Nearly three years after Valve rolled out Steam's Early Access program, competitor Gog.com is launching its own curated storefront dedicated to selling "games in development."
That means Early Access game developers can now potentially drum up additional sales through Gog, though the company is making a show of carefully selecting which "games in development" may be sold as such in order to assure potential customers they won't be shortchanged.
Thus, the program's launch lineup includes just five games, all of which are already for sale via Steam Early Access -- Ashes of the Singularity, Starbound, Project Zomboid, TerraTech and Curious Expeditions.
Furthermore, Gog is promising anyone who buys a "game in development" a 14-day, no-questions-asked refund policy and the option to (if they download the game through the company's Gog Galaxy client) manually opt out of game updates or roll back to an earlier update at will.
It's a far more cautious step into the waters of Early Access than Valve's initial splash (though Steam Refunds did launch last summer and seem to have worked out well for developers) and understandably so, in light of how difficult it can be to be a responsible Early Access developer.
To get a better sense of why the company decided to join the likes of Sony and Microsoft in finally following in Valve's footsteps, Gamasutra conducted the following brief back-and-forth via email with a Gog managing director Piotr Karwowsk.
How does GOG select which developers can take advantage of this option?
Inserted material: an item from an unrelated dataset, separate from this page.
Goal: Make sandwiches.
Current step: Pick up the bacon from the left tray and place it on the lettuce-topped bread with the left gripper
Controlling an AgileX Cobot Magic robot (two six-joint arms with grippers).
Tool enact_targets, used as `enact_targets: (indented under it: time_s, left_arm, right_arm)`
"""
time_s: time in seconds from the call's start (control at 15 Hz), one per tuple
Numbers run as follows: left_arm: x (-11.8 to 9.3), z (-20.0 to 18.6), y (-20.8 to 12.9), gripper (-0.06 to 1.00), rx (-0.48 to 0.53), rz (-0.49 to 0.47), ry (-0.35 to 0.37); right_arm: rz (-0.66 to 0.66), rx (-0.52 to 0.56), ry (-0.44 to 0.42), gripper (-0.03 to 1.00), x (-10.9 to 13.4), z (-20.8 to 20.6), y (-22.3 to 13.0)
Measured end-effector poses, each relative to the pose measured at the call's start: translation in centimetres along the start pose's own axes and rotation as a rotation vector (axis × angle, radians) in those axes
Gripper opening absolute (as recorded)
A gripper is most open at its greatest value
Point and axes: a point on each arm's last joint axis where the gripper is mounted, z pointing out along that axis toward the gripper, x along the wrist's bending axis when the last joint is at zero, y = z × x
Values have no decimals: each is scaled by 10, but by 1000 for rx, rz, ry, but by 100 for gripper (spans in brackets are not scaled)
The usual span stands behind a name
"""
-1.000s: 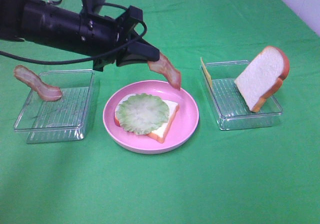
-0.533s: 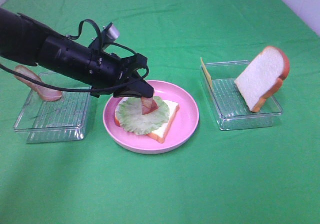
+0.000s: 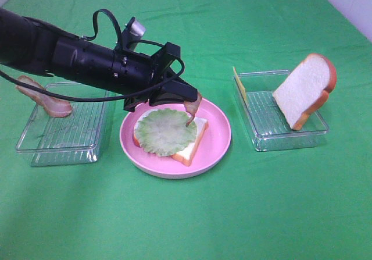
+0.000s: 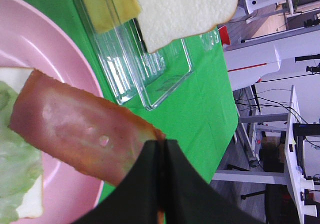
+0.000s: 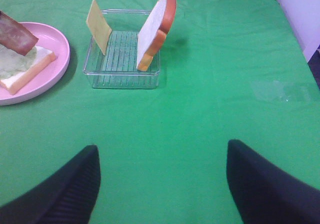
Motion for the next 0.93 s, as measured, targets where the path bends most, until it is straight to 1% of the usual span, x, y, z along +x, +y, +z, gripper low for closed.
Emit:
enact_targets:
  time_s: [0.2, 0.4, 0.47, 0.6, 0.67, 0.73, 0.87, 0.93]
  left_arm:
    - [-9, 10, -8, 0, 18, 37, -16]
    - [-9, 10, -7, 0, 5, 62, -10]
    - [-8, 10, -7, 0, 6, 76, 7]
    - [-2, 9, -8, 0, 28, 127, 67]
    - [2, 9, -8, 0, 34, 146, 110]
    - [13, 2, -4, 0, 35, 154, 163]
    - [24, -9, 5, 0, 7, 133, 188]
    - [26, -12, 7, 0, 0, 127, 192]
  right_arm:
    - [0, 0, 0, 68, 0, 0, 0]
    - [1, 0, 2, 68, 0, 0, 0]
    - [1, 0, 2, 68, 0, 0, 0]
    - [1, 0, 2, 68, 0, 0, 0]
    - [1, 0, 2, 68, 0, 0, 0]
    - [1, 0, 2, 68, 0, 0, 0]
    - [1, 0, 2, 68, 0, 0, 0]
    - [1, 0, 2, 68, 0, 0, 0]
If a developer wants to have their game considered for sale on GOG as a "game in development," what should they do?
We've always been about offering a selection of noteworthy, carefully evaluated games. In short, we're about quality over quantity. That approach is also at the very core of our take on games in development.
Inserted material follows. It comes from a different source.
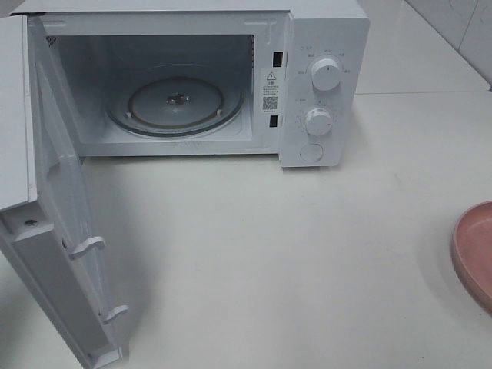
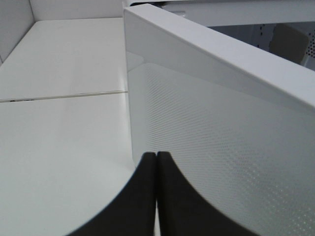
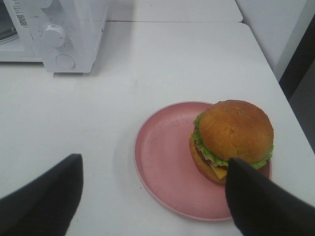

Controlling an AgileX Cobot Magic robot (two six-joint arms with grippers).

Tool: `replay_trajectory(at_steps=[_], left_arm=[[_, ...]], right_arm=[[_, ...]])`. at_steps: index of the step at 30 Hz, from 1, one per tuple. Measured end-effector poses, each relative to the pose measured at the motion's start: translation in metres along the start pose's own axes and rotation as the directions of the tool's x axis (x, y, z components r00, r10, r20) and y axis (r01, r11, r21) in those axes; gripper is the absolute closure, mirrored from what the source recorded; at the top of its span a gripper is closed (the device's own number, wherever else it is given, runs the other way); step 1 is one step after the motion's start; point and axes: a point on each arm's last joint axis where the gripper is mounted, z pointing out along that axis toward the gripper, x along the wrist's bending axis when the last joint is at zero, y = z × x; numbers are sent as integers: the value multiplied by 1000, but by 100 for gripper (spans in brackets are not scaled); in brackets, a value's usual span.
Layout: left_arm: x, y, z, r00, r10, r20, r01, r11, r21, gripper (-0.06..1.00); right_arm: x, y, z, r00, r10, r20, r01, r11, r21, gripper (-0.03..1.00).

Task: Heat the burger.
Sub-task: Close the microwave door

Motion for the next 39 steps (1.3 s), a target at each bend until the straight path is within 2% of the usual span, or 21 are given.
replay_trajectory(at_steps=[3, 5, 6, 7, 8, 9, 11, 14, 16, 23, 27, 39], left_arm=[[-2, 0, 3, 1000, 5, 20, -5, 1000, -13, 94], [-10, -1, 10, 994, 36, 106, -31, 999, -43, 94], [-10, -1, 10, 994, 36, 106, -31, 999, -43, 94], [-15, -3, 15, 985, 44, 168, -35, 998, -52, 94], [-18, -4, 18, 979, 44, 198, -35, 998, -51, 94], [-18, -4, 18, 979, 44, 198, -35, 998, -51, 94], [-25, -12, 27, 962, 39, 272, -31, 999, -32, 94], [-26, -14, 29, 959, 34, 282, -28, 999, -27, 94], [-29, -19, 37, 946, 17, 325, -4, 999, -40, 94], [-33, -21, 54, 935, -5, 355, 15, 999, -28, 94], [-45, -16, 70, 916, 6, 400, 7, 999, -32, 94], [-54, -4, 105, 924, -58, 377, 81, 996, -45, 94]], right_arm=[[0, 0, 0, 1000, 0, 0, 0, 1000, 0, 20], [0, 0, 0, 1000, 0, 0, 0, 1000, 0, 20], [0, 0, 0, 1000, 0, 0, 0, 1000, 0, 20], [0, 0, 0, 1000, 0, 0, 0, 1000, 0, 20], [0, 0, 0, 1000, 0, 0, 0, 1000, 0, 20], [0, 0, 0, 1000, 0, 0, 0, 1000, 0, 20], [0, 0, 0, 1000, 0, 0, 0, 1000, 0, 20], [0, 0, 0, 1000, 0, 0, 0, 1000, 0, 20], [0, 0, 0, 1000, 0, 0, 0, 1000, 0, 20], [0, 0, 0, 1000, 0, 0, 0, 1000, 0, 20], [0, 0, 0, 1000, 0, 0, 0, 1000, 0, 20], [0, 0, 0, 1000, 0, 0, 0, 1000, 0, 20]])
With games in development we have no way of judging the final product. That makes things a bit more difficult and a bit more risky — and that's why our goal is to minimize the long-term dangers by choosing the projects we think are most likely to succeed. We look at many factors when making the final call, things like the development roadmap, what the game offers to players in its current state, the developer's track record or experience where applicable and so on. We're also going to be looking at our community wishlist to pick out the games that are being requested by our most dedicated audience.
Right now, we're taking all game submissions, in development and otherwise, through our submissions page.
Why roll this feature out now, and why should developers take the time to update their work across a second platform alongside Steam Early Access?
From a customer's perspective competition is always a good thing, and as far as many developers are concerned, the old saying about keeping all eggs in one basket is just as relevant as ever.
But both arguments aside, this is the way for devs to reach a much broader audience. This doesn't just mean the GOG.com community, but also gamers who have been skeptical or wary of the entire model. Our approach, particularly with the no-questions-asked-refunds, is meant to let gamers comfortably explore new games in development and go from asking "why?" to a simple: "why not?"
Naturally, we're going to be observing the whole process very carefully, and we'll be looking for ways to make the model even better for developers and gamers alike.
Why now? Because we believe in taking our time if it means doing things right. We've had the chance to observe the market and the gaming community, to think about how we'd like to handle early access the GOG way — a way that doesn't compromise our customer-friendly philosophy — and it's only now that we feel ready to actually get it right.
Is it possible for developers to limit use of the rollback feature, if for example they feel that a prior version of their game is badly broken or inoperable?
Rollback is something of a power-user feature, so we've been taking a hands-off approach with it since day one. We won't be specifically removing any builds, but we're open to working with developers on a case-by-case basis in extreme situations — like when a major bug starts wreaking all kinds of havoc with player saves, or worse.